Over recent years, nurses, midwives and care workers have helped drive significant reforms made to healthcare and the professions they work in. This has included advances in gender equity; industrial relations reforms including wage increases through the Aged Care Work Value Case, stronger delegate rights; and long-awaited improvements in aged care with 24/7 registered nurse coverage and mandated care minutes.
Meanwhile there has been health reform that has expanded scope of practice for endorsed midwives and nurse practitioners while most recently RN prescribing standard has been introduced.
While these reforms mark real progress, their full impact is yet to be fully realised by those working on the ground. For example, some aged care providers are still failing to pass on the full wage increases to staff, even though they are funded by taxpayers to do so.
The ANMF remains focused on ensuring every reform translates into meaningful, tangible improvements for nurses, midwives, care workers, and the communities they serve. In 2026, our mission is clear: enforceable standards, fair pay, safer workplaces, and health centred policies that deliver genuine change on the floor, not just promises on paper.
The ANMF welcomed federal government initiatives in 2025 to strengthen Medicare, including expanded bulk-billing incentives.
One in 10 Australians were unable to afford healthcare they required in 2025, according to research by the Consumers Health Forum of Australia. Nearly half (49%) delayed care due to cost, only 32% felt confident they could afford treatment if seriously ill, and 28% avoided dental visits because of expense.
The government announced expansion of bulk billing to all Australians and introduced incentive payments for practices that bulk-bill every patient. By 2030, nine out of 10 GP visits are expected to be bulk-billed, with the number of fully bulk-billed practices tripling to around 4,800 nationally.
Other Medicare reforms include: opening 90 Medicare Urgent Care Clinics, with 47 more planned; tripling the bulk-billing incentive; establishing 61 free Medicare Mental Health Centres; lowering the maximum cost of PBS-listed medicines to $25 from January 2026; and freezing concession prices at $7.70 until 2030.

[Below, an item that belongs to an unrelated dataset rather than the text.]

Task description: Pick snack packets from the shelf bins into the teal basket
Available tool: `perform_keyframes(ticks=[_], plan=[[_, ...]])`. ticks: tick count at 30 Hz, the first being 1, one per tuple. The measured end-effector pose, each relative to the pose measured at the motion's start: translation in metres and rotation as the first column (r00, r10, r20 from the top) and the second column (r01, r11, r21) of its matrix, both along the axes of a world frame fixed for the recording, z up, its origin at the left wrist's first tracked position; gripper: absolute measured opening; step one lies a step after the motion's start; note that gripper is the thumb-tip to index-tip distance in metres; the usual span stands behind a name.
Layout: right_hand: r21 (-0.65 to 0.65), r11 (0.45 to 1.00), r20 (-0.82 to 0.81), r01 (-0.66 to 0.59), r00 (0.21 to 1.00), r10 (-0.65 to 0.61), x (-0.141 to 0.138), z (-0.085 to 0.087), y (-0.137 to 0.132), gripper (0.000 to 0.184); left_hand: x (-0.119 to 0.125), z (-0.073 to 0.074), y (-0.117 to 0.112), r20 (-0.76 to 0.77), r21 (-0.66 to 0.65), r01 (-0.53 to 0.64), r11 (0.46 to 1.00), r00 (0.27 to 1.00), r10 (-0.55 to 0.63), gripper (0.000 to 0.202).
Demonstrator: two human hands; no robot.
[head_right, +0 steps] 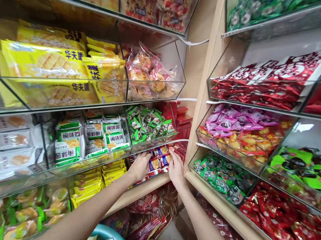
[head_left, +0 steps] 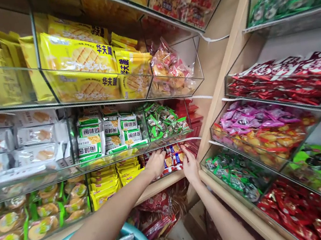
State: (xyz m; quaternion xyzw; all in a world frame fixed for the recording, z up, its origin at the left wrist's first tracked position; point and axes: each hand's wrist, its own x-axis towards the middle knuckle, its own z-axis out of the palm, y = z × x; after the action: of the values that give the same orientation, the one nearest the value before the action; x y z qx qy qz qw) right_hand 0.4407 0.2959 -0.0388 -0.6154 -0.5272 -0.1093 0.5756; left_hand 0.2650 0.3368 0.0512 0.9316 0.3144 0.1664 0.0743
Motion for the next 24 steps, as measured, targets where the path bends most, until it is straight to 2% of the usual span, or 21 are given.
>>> perform_keyframes(ticks=[2,4,7,9,16,20,24], plan=[[0.023,1.0,-0.03,-0.003,1.0,0.003,0.007,0.001,0.0,0.045,0.001,-0.004,0.004,-0.001,0.017,-0.001,1.0,1.0,0.001,0.046],[0.031,0.999,-0.137,0.027,0.99,-0.023,0.012,0.002,0.003,0.044,0.001,-0.007,0.005,0.003,0.034,0.001,0.999,1.0,-0.001,0.045],[-0.024,0.999,-0.318,0.036,0.947,-0.042,0.018,0.001,0.011,0.043,-0.004,-0.009,0.0,0.018,0.06,0.009,0.998,1.0,-0.01,0.044],[-0.043,0.999,-0.368,0.007,0.93,-0.022,0.019,0.0,0.018,0.042,-0.01,-0.01,-0.007,0.034,0.08,0.031,0.996,0.999,-0.034,0.043],[0.035,0.995,-0.462,-0.094,0.881,0.1,0.016,-0.001,0.025,0.039,-0.051,-0.017,-0.049,0.118,0.105,0.157,0.982,0.979,-0.169,0.034],[0.083,0.99,-0.508,-0.111,0.85,0.138,0.015,0.005,0.021,0.038,-0.082,-0.02,-0.08,0.179,0.047,0.297,0.954,0.937,-0.301,0.048],[0.125,0.984,-0.589,-0.124,0.789,0.174,0.01,0.014,0.02,0.041,-0.108,-0.021,-0.103,0.23,-0.028,0.295,0.955,0.932,-0.281,0.05]])
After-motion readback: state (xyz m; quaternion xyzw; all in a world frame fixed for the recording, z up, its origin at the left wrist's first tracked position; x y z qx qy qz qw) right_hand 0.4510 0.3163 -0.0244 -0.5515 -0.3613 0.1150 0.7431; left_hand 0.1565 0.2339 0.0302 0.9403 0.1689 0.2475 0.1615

Expansion of Medicare incentives would enable more people in the community to access timely, affordable healthcare, said Ms Butler.
“More bulk-billed services mean more Australians can access care when they need it. As nurses and midwives, we see the consequences of delayed treatment—more people ending up in overstretched emergency departments or with worse health outcomes.”
As a member of the Strengthening Medicare Taskforce, Ms Butler emphasised the role of nurses and midwives in improving equity. “Nurses and midwives, who make up the majority of the workforce, have the expertise to vastly improve access for communities across Australia.”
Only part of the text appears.